Media Summary: Authors: Ali Rahmati, Seyed-Mohsen Moosavi-Dezfooli, Pascal Frossard, Huaiyu Dai Description: GeoDA: a geometric framework for black-box adversarial attacks In this video, I give a 1 minute video on the main idea of my paper "

Geoda A Geometric Framework For Black Box Adversarial Attacks - Detailed Analysis & Overview

Authors: Ali Rahmati, Seyed-Mohsen Moosavi-Dezfooli, Pascal Frossard, Huaiyu Dai Description: GeoDA: a geometric framework for black-box adversarial attacks In this video, I give a 1 minute video on the main idea of my paper " Mind the Gap: Detecting Black-box Adversarial Attacks in the Making through Query Update Analysis N ATTACK: Improved Black-Box Adversarial Attack For GAN Limited query black-box adversarial attacks in the real world Fission 2020

Devil's Whisper: A General Approach for Physical Authors: Makoto Yuito, Kenta Suzuki and Kazuki Yoneyama Abstract: In this video we explain the base concepts and study, and propose our plan to develop the study further. To read about the ... Authors: Huichen Li, Xiaojun Xu, Xiaolu Zhang, Shuang Yang, Bo Li Description: Machine learning (ML), especially deep neural ... In a connected autonomous vehicle (CAV) scenario, each vehicle utilizes an onboard deep neural network (DNN) model to ... Lyue Li, Amir Rezapour, and Wen-Guey Tzeng. "A

Presented by Chenhui Deng and Wuxinlin Cheng at ICML2021, online. Abstract: A Ankur Sarker, Tanmoy Sen and Haiying Shen.
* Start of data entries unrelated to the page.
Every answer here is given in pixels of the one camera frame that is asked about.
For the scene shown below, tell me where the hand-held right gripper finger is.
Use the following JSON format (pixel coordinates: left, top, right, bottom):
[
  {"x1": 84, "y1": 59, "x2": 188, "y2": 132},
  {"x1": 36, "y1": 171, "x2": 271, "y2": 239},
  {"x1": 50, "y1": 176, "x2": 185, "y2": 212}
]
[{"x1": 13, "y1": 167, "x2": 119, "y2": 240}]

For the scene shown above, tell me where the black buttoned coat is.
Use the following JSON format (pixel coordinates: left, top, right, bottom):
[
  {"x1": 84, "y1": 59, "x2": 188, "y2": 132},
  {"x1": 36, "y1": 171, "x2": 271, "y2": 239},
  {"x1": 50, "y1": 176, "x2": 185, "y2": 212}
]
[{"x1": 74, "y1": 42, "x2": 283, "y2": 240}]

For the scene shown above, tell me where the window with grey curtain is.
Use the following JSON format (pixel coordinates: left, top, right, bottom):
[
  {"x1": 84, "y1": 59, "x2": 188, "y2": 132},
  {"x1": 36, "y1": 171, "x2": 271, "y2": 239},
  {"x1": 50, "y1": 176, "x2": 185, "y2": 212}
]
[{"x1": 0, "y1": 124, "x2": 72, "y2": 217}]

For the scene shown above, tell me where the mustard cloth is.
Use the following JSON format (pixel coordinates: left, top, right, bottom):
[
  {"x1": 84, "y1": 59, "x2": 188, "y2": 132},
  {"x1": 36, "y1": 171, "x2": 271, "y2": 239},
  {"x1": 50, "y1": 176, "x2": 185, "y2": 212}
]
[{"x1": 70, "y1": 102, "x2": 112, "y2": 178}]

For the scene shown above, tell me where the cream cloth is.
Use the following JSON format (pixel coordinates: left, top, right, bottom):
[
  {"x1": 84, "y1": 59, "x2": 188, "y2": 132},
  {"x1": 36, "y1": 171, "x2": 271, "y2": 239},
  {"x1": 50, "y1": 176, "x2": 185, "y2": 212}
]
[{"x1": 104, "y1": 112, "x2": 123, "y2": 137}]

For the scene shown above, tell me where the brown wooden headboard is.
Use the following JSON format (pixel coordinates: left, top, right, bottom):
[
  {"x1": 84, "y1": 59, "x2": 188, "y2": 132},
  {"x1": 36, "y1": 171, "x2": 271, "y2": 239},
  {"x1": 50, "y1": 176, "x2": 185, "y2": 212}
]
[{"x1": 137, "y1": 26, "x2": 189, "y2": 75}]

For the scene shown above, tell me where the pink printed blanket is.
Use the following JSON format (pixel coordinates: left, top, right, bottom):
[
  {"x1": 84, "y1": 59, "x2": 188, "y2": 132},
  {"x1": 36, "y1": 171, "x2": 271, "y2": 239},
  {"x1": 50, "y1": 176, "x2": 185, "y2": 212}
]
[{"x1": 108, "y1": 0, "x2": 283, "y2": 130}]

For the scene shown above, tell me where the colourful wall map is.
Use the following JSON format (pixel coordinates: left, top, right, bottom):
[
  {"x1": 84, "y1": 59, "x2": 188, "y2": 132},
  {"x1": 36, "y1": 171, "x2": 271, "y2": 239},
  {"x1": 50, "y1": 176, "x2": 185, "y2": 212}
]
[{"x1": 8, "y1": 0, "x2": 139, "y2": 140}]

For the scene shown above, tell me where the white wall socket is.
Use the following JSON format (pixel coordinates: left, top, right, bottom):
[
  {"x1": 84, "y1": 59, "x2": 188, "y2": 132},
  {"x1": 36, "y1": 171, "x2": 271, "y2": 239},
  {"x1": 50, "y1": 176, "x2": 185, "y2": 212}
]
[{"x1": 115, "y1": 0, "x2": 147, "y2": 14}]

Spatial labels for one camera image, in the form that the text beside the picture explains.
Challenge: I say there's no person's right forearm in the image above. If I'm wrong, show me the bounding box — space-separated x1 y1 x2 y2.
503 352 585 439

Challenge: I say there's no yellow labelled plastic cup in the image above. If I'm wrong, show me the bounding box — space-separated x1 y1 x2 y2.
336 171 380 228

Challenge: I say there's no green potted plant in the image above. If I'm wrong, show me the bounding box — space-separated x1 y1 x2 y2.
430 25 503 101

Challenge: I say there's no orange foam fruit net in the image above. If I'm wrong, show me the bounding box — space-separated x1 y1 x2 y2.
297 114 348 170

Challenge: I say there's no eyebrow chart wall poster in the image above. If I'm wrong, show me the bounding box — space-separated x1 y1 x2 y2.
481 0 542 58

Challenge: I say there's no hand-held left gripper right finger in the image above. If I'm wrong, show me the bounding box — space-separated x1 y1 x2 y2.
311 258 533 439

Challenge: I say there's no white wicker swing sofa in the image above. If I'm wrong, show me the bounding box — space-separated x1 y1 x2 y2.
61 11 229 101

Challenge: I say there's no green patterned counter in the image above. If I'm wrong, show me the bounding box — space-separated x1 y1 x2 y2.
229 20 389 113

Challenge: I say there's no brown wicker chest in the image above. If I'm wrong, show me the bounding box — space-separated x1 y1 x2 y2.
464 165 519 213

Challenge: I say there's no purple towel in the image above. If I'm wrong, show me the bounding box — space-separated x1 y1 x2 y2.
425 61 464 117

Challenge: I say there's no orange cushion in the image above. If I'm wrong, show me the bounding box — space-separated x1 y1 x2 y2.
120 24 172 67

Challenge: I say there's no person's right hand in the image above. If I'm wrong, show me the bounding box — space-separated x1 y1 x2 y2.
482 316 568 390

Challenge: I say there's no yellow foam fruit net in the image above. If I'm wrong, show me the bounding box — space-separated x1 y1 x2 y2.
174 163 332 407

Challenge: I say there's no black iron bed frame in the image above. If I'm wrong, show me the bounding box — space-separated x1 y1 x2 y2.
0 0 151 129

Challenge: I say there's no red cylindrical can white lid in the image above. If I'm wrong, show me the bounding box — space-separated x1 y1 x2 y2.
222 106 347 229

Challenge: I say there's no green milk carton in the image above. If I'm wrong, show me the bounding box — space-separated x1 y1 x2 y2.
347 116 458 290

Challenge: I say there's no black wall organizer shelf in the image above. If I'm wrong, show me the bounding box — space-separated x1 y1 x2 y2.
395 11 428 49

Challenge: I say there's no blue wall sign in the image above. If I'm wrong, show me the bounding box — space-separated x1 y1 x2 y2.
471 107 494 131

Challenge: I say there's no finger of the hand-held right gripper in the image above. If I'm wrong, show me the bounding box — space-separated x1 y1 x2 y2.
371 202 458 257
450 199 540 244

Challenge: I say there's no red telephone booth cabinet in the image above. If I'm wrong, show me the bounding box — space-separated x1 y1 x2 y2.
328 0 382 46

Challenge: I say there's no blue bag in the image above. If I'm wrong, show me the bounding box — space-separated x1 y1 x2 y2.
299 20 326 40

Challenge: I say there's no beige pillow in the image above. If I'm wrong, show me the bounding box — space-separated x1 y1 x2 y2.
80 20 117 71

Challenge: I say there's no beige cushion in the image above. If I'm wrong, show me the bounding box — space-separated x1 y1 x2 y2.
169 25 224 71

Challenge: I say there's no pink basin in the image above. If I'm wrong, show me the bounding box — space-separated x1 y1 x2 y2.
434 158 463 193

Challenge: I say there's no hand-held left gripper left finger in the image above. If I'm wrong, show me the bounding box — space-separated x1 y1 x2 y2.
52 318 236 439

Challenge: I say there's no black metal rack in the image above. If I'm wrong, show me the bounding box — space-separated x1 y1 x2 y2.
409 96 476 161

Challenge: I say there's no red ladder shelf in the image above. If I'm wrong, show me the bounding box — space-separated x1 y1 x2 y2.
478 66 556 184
In this paper, we present a generic, query-efficient

Photo Gallery

GeoDA: A Geometric Framework for Black-Box Adversarial Attacks
GeoDA: a geometric framework for black-box adversarial attacks
GeoDA: a geometric framework for black-box adversarial attacks
Mind the Gap: Detecting Black-box Adversarial Attacks in the Making through Query Update Analysis
N ATTACK: Improved Black-Box Adversarial Attack For GAN
Targeted Adversarial Examples for Black Box Audio Systems
Limited query black-box adversarial attacks in the real world | Fission 2020
USENIX Security '20 - Devil’s Whisper: A General Approach for Physical Adversarial Attacks
ICICS 2022: Query-Efficient Black-box Adversarial Attack with Random Pattern Noises
Black Box Adversarial Attack - SBSE project proposal by team11
QEBA: Query-Efficient Boundary-Based Blackbox Attack
Black-box Adversarial Attacks for Deep Driving Maneuver Classification Models - Dr. Haiying Shen
View Detailed Profile
GeoDA: A Geometric Framework for Black-Box Adversarial Attacks

GeoDA: A Geometric Framework for Black-Box Adversarial Attacks

Authors: Ali Rahmati, Seyed-Mohsen Moosavi-Dezfooli, Pascal Frossard, Huaiyu Dai Description:

GeoDA: a geometric framework for black-box adversarial attacks

GeoDA: a geometric framework for black-box adversarial attacks

GeoDA: a geometric framework for black-box adversarial attacks

GeoDA: a geometric framework for black-box adversarial attacks

GeoDA: a geometric framework for black-box adversarial attacks

In this video, I give a 1 minute video on the main idea of my paper "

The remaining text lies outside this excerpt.